Para a diplomacia do governo dos EUA, direitos humanos parecem ser relativos. Hão de defender esses direitos quando andarem em conformidade com os interesses nacionais dos EUA e financeiros de suas companhias.

É como aquela velha lição de História. Não que a Inglaterra não fosse humana ao lutar contra a escravidão em colônias de aliados em séculos passados, mas alforriados assalariados são potenciais consumidores, a questão humana é secundária.

Foi, por esse caminho, que o obsequioso governo dos EUA enviou ajuda humanitária a Cuba, sobretudo entre 1992 e 1995. É como o sequestrador que, por benevolente que é, joga um prato de comida no cativeiro do sequestrado.

Cuba destina 13,4% de seu PIB à Educação, o dobro do segundo colocado na América Latina e o segundo melhor nível do mundo, segundo dados da UNESCO. Ainda segundo a mesma organização, o analfabetismo em Cuba é da taxa de 0,2%, o menor do mundo. 11,3% do PIB cubano são dedicados à saúde, mais que Israel, único país na ONU que apoia o bloqueio e taxa equivalente a países como a Alemanha, segundo dados da OMS.

No entanto, com o embargo o PIB cubano não pode ser maior e consequentemente o investimento social.

Até 1959, antes da revolução, 70% das importações cubanas tinham origem dos EUA e 73% das exportações da ilha encontravam o mercado do vizinho do norte. As dificuldades impostas pelo bloqueio, como pagamento antecipado a raros produtos e trâmites de câmbio que oneram transações cubanas são realidade ainda hoje, meio século após o início do embargo.

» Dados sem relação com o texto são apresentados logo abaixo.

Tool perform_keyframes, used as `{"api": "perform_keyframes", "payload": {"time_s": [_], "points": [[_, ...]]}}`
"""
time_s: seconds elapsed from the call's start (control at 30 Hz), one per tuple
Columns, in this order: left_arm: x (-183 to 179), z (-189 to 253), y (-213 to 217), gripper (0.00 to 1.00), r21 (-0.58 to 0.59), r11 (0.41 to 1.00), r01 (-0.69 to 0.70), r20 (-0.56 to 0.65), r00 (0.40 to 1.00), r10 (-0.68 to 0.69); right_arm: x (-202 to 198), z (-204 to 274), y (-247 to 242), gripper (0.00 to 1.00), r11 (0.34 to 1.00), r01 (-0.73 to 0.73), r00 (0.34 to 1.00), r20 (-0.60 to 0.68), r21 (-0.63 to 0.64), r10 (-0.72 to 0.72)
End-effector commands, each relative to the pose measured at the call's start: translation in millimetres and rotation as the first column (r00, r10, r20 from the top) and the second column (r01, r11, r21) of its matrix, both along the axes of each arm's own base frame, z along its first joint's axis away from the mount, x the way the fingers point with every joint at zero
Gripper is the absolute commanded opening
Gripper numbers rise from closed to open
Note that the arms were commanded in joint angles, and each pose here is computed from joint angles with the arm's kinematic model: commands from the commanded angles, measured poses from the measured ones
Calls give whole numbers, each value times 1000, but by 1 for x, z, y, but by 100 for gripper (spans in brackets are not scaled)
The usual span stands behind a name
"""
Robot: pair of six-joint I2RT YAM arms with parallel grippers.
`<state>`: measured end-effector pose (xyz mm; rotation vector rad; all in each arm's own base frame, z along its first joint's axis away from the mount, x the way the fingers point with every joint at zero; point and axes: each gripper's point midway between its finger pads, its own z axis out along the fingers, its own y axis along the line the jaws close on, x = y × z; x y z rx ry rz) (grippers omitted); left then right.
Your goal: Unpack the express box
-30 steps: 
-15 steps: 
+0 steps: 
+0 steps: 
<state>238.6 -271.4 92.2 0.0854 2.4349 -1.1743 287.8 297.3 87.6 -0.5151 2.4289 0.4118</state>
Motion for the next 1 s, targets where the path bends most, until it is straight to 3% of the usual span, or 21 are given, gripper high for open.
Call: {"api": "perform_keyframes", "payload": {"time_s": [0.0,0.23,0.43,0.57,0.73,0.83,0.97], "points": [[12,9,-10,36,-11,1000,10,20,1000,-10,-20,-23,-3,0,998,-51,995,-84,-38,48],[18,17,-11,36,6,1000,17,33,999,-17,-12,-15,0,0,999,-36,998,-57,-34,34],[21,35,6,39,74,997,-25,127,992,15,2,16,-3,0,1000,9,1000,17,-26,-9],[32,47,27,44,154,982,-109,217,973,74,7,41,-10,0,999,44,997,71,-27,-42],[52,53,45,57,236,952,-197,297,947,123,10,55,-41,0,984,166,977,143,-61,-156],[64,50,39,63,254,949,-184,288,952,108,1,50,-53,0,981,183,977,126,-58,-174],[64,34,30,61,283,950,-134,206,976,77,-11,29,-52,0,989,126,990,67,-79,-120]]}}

Em 1992 com a Lei Torricelli, os EUA limitaram ainda mais o comercio cubano com navios de outras bandeiras, dificultando transações entre Cuba e outros países no mundo. Especialistas elucidam que se trata de grave violação do direito internacional.

Violando muitos acordos da OMC, do direito internacional e de convenções globais, o embargo não tem previsão de aliviamento, nem de plena retirada. Na Cúpula das Américas que ocorre nesse fim de semana, a pressão dos países latino-americanos para um relaxamento do cabresto estadosunidense virá mais uma vez à luz, como de praxe e como nas assembléias da ONU. Mas com vias à reeleição, o change de Obama não chegará tão longe, e o ato de guerra permanecerá.

Qual a razão do bloqueio? A luta dos paladinos da “democracia” e sua cruzada contra os inimigos de seus próprios interesses nacionais? Ou o medo de que um regime socialista ou comunista se mostre mais humano, eficiente e democrático que a selva do dinheiro e dos juros? Direitos humanos ou direitos financeiros?